After a cabinet meeting, coalition leaders said they were willing to moderate the planned overhaul by expanding the committee that would select judges and giving more say to the opposition and other members. Critics say the new proposal would still allow the government to dictate the composition of the Supreme Court.
Leaders of the opposition and protest movements rejected the coalition’s offer, claiming that the right wing was still pushing through changes that would undermine the balance of power between the government and the judiciary.
“This will not be the judges selection committee, this will be the committee to nominate cronies,” opposition leader Yair Lapid said in a statement. “It’s exactly what they planned from day one.”
The coalition’s offer to slow down the transformation of the judiciary, though limited, was one of the first signs that the ongoing protests are divisive within the government, the most conservative in Israel’s history. Less than a week ago, the coalition flatly rejected a compromised proposal from President Isaac Herzog, leading the president to warn that the country was headed for “civil war.”

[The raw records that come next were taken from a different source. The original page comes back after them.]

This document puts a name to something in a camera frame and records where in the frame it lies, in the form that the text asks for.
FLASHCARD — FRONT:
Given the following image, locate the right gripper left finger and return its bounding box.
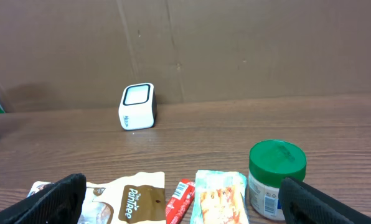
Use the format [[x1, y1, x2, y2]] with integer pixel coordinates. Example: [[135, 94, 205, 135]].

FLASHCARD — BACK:
[[0, 174, 87, 224]]

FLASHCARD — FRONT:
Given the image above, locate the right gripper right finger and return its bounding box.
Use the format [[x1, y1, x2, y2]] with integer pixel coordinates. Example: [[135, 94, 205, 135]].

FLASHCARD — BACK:
[[279, 177, 371, 224]]

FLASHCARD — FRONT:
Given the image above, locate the green lidded jar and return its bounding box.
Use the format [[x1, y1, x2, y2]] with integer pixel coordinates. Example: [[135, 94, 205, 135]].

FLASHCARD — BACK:
[[248, 139, 307, 221]]

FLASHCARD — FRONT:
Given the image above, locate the beige snack pouch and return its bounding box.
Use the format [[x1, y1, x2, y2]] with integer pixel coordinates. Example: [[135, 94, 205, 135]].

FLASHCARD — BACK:
[[26, 171, 167, 224]]

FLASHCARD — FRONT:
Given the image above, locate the teal orange snack packet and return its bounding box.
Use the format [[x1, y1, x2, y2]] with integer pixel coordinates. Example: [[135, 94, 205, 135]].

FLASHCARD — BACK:
[[190, 170, 248, 224]]

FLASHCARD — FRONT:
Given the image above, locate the red snack bar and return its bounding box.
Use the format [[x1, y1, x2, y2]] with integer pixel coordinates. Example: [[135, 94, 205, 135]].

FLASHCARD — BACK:
[[166, 179, 195, 224]]

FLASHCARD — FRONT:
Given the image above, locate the small orange snack packet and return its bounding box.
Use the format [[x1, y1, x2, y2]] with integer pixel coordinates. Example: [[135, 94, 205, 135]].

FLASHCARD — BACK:
[[200, 185, 249, 224]]

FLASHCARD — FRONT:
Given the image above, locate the white barcode scanner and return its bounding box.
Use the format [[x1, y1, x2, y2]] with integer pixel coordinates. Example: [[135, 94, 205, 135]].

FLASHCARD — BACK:
[[118, 83, 157, 131]]

Now some members of Prime Minister Benjamin Netanyahu’s Likud party have come out fearing the unrest threatens Israel’s economy and their own standing.

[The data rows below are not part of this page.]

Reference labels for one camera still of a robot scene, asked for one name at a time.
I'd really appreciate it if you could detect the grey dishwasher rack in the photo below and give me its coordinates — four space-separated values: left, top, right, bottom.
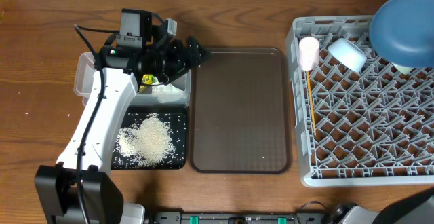
285 16 433 187

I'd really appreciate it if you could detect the white tissue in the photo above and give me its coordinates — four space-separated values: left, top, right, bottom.
151 83 184 96

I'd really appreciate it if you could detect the mint green bowl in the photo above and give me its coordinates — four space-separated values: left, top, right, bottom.
393 63 414 75

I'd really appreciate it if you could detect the pink plastic cup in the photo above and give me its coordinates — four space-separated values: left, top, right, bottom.
298 37 320 71

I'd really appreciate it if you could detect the dark blue plate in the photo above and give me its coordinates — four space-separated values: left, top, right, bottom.
369 0 433 68

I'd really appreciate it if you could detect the black plastic tray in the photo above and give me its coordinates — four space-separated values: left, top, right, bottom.
110 105 189 170

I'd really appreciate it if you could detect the white cooked rice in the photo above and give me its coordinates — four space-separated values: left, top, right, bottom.
113 112 187 169

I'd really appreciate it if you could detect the wooden chopstick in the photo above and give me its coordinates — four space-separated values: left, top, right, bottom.
305 71 316 136

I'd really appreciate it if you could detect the light blue small bowl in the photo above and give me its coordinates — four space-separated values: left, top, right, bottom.
327 38 367 73

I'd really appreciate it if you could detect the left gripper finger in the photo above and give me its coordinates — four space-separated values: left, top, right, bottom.
186 36 209 68
163 67 189 85

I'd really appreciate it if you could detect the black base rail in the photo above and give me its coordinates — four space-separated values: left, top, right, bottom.
149 211 329 224

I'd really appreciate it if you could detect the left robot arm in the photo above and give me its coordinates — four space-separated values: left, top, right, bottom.
35 33 210 223

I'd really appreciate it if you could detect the green snack wrapper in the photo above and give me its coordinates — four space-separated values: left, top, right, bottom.
139 75 158 93

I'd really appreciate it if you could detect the left black cable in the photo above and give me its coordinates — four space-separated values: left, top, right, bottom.
73 24 121 224

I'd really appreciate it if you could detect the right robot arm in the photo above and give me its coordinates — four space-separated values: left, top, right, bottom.
321 188 433 224

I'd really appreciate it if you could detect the brown serving tray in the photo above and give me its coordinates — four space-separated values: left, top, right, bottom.
189 47 292 174

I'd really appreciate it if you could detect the clear plastic bin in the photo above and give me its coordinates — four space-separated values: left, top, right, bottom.
74 52 191 107

“If the economic prophecies of doomsday come true, the Likud will be done for,” David Bitan, a member of the Knesset, Israel’s parliament, said on Israeli television on Sunday. “There are at least five Likud members who are in favor of stopping the legislation.”
But hardliners were outraged by the proposal to delay the revision, accusing their fellow coalition members of giving in to leftist and international pressure.

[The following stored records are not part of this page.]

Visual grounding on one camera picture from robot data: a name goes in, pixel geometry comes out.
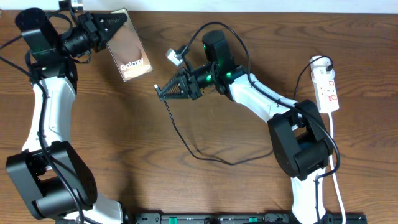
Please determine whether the black charger cable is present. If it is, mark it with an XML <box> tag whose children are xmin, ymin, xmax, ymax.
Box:
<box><xmin>154</xmin><ymin>55</ymin><xmax>335</xmax><ymax>166</ymax></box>

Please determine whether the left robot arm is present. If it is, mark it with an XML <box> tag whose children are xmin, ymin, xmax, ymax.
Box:
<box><xmin>6</xmin><ymin>2</ymin><xmax>131</xmax><ymax>223</ymax></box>

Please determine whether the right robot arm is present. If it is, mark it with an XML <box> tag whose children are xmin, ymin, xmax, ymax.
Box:
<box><xmin>155</xmin><ymin>30</ymin><xmax>336</xmax><ymax>223</ymax></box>

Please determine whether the white power strip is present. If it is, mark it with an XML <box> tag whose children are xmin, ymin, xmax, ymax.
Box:
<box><xmin>310</xmin><ymin>55</ymin><xmax>340</xmax><ymax>114</ymax></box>

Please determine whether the black right camera cable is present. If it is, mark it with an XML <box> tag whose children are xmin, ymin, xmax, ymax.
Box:
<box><xmin>180</xmin><ymin>21</ymin><xmax>341</xmax><ymax>224</ymax></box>

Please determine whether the black camera cable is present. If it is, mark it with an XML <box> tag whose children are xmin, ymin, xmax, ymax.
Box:
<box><xmin>180</xmin><ymin>21</ymin><xmax>341</xmax><ymax>224</ymax></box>
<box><xmin>0</xmin><ymin>9</ymin><xmax>94</xmax><ymax>224</ymax></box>

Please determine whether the black left camera cable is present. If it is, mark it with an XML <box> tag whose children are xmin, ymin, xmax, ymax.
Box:
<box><xmin>0</xmin><ymin>9</ymin><xmax>94</xmax><ymax>224</ymax></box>

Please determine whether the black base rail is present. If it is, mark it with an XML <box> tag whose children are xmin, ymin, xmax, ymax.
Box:
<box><xmin>133</xmin><ymin>212</ymin><xmax>368</xmax><ymax>224</ymax></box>

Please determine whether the white power strip cord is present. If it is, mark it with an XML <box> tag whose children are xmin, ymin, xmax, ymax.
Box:
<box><xmin>328</xmin><ymin>112</ymin><xmax>347</xmax><ymax>224</ymax></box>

“Now is not the time to fold or give in,” Likud member David Amsalem wrote on Twitter. “We did not win the election for this.”
The turmoil that has plagued Israel since the coalition launched its effort to review the courts in January should show no signs of easing. An estimated 250,000 protesters gathered in Jerusalem and Tel Aviv over the weekend and organizers have called for another nationwide mobilization on Thursday.
Hundreds of Air Force reserve pilots said on Sunday they would boycott training this week, part of an unprecedented participation by military, security and intelligence personnel in civilian protests that led Netanyahu to call on the army chief of staff to crack down on objectors.
An Israel Defense Forces spokesman confirmed that a number of reservists failed to report on Monday, but declined to provide details.
Widespread international condemnation of the judicial review also continued. In a phone call with Netanyahu on Sunday, Biden offered to help broker a compromise.
Biden told the prime minister that “democratic societies are strengthened by real checks and balances, and fundamental changes should be pursued with the broadest possible popular support,” the White House said.
In turn, according to his office, Netanyahu “told President Biden that Israel was and will remain a strong and vibrant democracy.”
The two leaders also discussed the wave of violence in Israel and the West Bank. Amid attacks and reprisals that have killed more than 80 Palestinians and more than a dozen Israelis in recent months, representatives from Israel and the Palestinian Authority met in Egypt for the second time in a month to promote calm, along with mediators from the United States. Egypt and Jordan.
Both sides are bracing for the start of the Muslim holy month of Ramadan and the Jewish Passover holiday, both traditionally periods of peak tension in Jerusalem.
As with the first meeting in Jordan, violence broke out while the participants were talking. A Palestinian allegedly opened fire on a car carrying two Israelis in the West Bank. The driver, an American-born Israeli, was hit but managed to return fire, according to media reports. The attacker was later apprehended, the Israeli army said.